▶ Description of the task: In the records below, the line with "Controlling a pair" opens the range and the line with "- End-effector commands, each" closes it; print that range exactly and nothing else.

▶ Dataset records:
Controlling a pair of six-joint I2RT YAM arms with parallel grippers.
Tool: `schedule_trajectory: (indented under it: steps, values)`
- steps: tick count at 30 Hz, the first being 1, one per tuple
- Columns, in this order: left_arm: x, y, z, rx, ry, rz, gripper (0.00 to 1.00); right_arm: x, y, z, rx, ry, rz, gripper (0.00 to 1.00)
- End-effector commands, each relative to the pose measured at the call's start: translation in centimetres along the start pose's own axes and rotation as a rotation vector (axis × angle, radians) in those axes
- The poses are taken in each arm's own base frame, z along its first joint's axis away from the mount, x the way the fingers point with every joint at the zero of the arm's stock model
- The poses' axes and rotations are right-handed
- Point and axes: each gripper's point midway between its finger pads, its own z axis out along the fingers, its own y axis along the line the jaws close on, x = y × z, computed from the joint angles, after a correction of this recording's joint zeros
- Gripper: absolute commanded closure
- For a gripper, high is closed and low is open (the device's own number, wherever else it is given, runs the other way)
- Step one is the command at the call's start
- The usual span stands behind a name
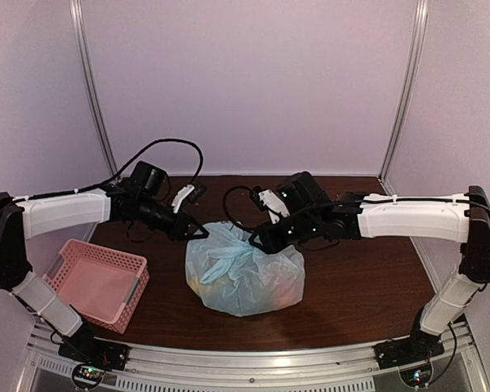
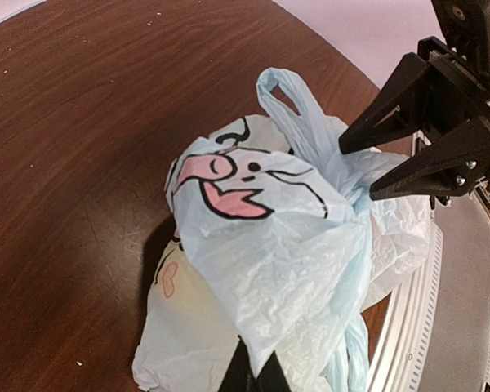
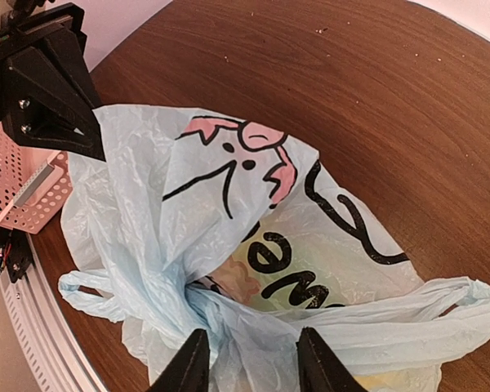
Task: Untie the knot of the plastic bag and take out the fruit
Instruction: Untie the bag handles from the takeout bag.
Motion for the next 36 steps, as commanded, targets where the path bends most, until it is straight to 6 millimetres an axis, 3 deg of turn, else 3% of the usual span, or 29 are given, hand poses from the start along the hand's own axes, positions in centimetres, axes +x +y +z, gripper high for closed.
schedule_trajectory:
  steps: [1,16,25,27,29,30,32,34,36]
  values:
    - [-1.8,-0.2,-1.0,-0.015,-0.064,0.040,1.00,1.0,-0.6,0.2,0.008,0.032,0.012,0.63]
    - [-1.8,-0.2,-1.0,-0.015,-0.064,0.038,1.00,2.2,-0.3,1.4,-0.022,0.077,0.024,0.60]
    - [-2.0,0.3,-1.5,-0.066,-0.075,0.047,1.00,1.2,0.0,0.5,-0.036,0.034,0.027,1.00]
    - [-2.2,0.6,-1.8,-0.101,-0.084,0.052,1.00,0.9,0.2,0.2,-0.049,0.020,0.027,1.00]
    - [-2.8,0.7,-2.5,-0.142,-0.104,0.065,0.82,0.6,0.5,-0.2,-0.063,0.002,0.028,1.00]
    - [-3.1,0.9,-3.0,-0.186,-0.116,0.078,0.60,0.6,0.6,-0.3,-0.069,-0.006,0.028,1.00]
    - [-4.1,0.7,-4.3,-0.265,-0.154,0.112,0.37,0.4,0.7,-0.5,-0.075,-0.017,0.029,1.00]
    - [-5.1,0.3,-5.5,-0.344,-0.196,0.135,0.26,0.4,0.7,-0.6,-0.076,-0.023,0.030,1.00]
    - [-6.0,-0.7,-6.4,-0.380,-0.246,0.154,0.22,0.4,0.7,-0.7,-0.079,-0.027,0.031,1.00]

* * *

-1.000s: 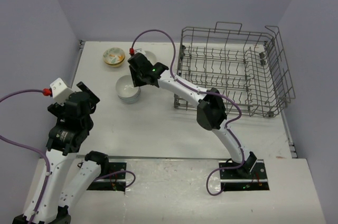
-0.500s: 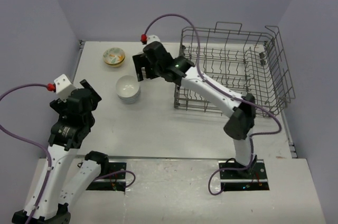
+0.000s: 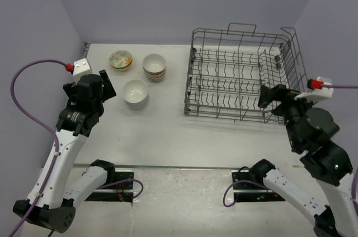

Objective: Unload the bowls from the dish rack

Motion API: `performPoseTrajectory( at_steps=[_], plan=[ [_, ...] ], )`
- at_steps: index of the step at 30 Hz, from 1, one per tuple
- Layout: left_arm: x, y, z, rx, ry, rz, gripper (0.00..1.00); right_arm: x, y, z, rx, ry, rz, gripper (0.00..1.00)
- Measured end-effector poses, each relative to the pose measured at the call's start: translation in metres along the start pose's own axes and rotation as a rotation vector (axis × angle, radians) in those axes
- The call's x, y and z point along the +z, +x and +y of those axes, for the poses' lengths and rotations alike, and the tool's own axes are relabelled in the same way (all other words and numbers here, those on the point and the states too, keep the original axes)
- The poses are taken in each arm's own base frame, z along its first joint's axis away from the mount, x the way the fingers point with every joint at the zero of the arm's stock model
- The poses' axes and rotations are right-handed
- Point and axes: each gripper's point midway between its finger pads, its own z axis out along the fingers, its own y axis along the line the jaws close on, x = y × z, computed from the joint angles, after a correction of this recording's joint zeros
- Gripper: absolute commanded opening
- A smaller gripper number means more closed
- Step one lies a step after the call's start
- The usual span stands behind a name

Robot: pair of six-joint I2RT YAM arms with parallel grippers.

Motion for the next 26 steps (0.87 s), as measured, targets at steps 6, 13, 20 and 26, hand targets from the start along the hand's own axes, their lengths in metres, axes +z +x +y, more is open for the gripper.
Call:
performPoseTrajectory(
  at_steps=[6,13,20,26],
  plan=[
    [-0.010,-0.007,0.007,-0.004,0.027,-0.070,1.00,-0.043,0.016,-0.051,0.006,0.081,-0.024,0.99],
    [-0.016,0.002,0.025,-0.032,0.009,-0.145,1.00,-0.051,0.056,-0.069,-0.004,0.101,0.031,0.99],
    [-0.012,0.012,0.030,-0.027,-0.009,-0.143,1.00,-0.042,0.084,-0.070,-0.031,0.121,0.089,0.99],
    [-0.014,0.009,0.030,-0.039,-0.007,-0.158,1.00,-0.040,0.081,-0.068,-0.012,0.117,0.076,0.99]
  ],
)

▶ Your solution:
Controlling a pair of six-joint I2RT YAM arms with parallel grippers.
Tool: `schedule_trajectory: (indented under it: steps, values)`
- steps: tick count at 30 Hz, the first being 1, one per tuple
- Columns, in this order: left_arm: x, y, z, rx, ry, rz, gripper (0.00 to 1.00); right_arm: x, y, z, rx, ry, rz, gripper (0.00 to 1.00)
- End-effector commands, each relative to the pose measured at the call's start: translation in centimetres along the start pose's own axes and rotation as a rotation vector (axis × angle, radians) in those axes

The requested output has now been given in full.